----- DATA FOR THIS TASK -----
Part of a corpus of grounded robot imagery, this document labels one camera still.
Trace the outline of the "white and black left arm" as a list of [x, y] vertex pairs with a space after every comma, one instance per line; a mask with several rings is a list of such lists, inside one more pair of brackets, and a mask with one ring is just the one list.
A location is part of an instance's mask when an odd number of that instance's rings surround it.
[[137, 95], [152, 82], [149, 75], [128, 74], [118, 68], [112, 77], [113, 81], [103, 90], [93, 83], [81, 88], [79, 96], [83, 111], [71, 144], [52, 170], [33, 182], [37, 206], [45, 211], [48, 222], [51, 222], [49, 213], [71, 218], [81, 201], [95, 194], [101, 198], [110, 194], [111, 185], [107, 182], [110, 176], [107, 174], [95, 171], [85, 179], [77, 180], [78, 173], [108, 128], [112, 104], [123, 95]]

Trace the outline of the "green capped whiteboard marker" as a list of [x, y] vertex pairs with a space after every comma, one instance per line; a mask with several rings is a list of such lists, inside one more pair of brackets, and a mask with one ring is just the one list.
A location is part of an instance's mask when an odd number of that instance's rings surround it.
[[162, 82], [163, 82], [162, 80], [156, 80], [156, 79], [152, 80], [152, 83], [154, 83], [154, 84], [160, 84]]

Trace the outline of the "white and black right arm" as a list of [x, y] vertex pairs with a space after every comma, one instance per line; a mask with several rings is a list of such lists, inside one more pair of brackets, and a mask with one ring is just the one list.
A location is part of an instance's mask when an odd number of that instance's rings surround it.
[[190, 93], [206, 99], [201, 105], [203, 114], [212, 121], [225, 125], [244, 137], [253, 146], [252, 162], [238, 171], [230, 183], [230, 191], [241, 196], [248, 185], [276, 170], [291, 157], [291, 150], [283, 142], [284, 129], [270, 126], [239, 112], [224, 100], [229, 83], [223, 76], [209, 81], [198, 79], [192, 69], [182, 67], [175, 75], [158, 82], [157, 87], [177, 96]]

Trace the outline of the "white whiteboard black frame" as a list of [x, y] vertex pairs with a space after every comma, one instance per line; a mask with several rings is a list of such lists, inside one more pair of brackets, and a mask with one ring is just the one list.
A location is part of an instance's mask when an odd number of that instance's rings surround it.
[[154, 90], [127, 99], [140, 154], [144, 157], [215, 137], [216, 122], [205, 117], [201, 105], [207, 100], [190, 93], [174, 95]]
-----
----- DATA FOR THIS TASK -----
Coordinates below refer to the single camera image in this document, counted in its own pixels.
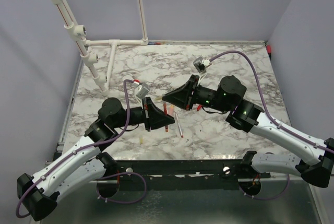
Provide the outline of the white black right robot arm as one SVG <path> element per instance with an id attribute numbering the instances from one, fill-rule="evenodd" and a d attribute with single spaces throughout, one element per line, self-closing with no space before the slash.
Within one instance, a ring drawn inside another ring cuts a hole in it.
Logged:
-----
----- DATA FOR THIS TASK -----
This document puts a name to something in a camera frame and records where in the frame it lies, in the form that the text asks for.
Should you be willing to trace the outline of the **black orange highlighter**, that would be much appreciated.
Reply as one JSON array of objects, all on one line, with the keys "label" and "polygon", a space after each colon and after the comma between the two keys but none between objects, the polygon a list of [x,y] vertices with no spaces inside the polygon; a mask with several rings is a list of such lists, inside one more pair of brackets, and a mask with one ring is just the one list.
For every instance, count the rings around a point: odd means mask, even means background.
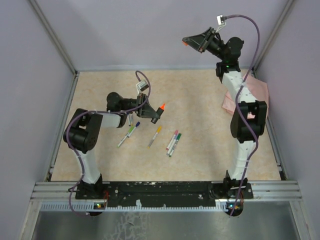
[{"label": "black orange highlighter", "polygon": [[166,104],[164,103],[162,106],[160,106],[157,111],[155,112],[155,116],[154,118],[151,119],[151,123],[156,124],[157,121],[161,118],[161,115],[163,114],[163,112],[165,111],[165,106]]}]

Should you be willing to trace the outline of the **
-----
WHAT YOU HAVE TO DO => Note each line above that holds "willing", then copy all of them.

TASK SOLUTION =>
Should you be willing to trace the outline of the **black orange highlighter**, that would be much appreciated.
Should you be willing to trace the outline of the **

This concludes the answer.